• _Exercise directions_
Lines outside the range are not wanted. Give again exactly the lines between the line holding "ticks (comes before" and the line holding "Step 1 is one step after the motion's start", inclusive, from the listing below.

• _Given information_
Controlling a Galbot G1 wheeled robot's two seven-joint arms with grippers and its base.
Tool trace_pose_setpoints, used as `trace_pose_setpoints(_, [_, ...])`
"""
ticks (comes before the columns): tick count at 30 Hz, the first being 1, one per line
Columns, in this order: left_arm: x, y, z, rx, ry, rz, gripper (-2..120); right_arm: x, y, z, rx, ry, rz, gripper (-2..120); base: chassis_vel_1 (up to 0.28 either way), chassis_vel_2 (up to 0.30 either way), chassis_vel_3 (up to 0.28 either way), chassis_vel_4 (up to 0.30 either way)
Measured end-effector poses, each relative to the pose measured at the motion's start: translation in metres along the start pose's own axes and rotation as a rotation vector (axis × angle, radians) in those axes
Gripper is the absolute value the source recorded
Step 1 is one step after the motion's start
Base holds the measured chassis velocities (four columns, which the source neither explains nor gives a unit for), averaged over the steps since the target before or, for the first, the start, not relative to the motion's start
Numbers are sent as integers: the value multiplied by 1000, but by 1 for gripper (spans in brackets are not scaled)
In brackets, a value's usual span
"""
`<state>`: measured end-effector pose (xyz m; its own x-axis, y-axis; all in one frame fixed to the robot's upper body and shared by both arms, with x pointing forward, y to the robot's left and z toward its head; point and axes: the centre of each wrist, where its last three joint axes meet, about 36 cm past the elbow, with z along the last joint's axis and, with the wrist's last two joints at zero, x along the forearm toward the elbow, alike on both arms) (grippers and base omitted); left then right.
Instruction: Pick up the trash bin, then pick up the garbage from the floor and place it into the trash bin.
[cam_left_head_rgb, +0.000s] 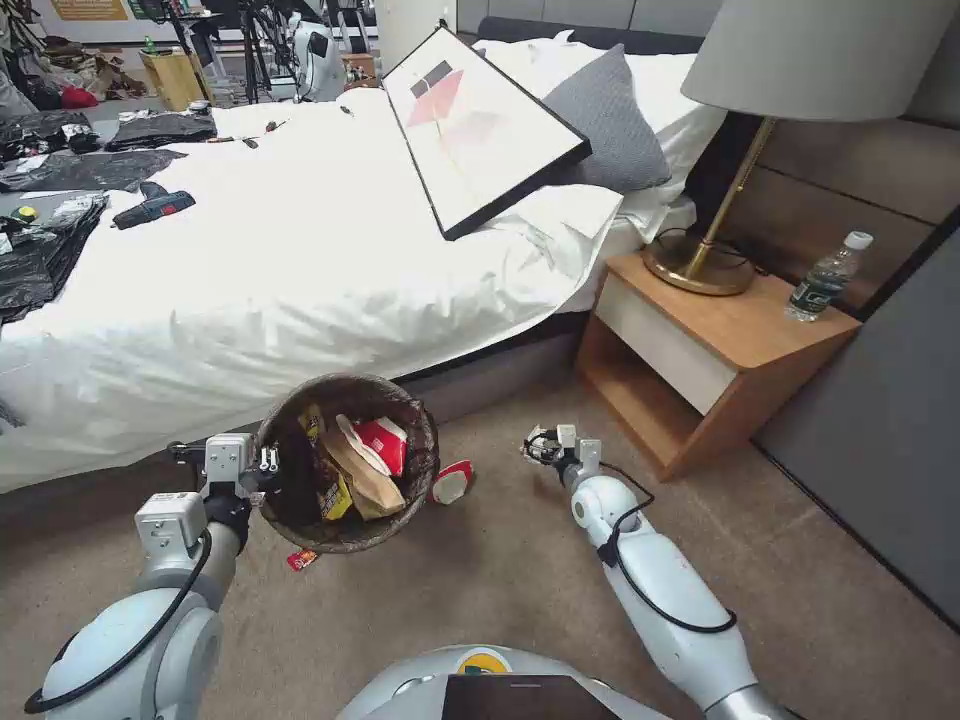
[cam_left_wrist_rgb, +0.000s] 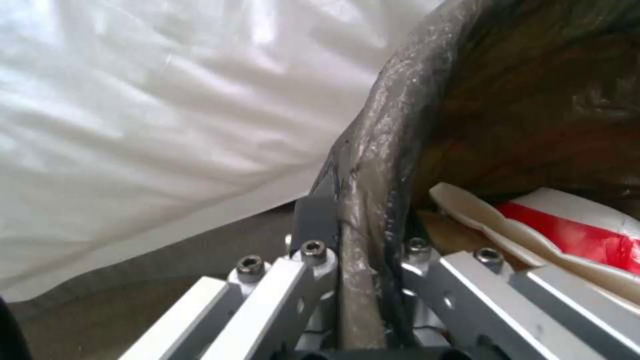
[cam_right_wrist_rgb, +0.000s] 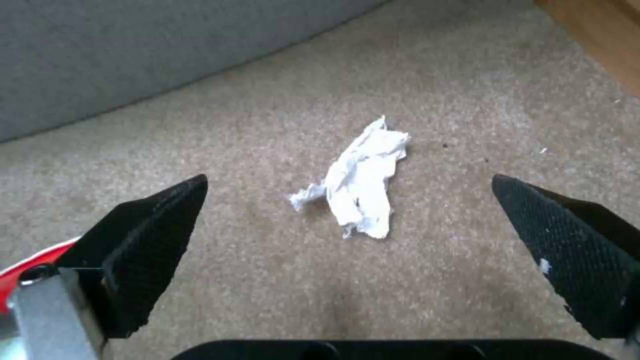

• _Result of the task_
ticks (comes before the columns): tick count at 30 Hz, the first being 1, one per line
Columns, in this order: left_arm: x, y, z, rx, ry, rz, gripper (-2..120); right_arm: x, y, z, rx, ry, rz, gripper (-2..120); base: chassis_vel_1 (up to 0.28 either way), chassis_vel_2 (up to 0.30 either way), chassis_vel_3 (up to 0.28 either way), chassis_vel_4 (up to 0.30 either way)
Measured end-effector poses, each relative to the pose measured at the motion's start: translation in metres along the start pose's own axes and rotation as a rotation vector (axis × angle, radians) in those axes
Gripper is the absolute value the source recorded
Step 1 is one step after the motion's start

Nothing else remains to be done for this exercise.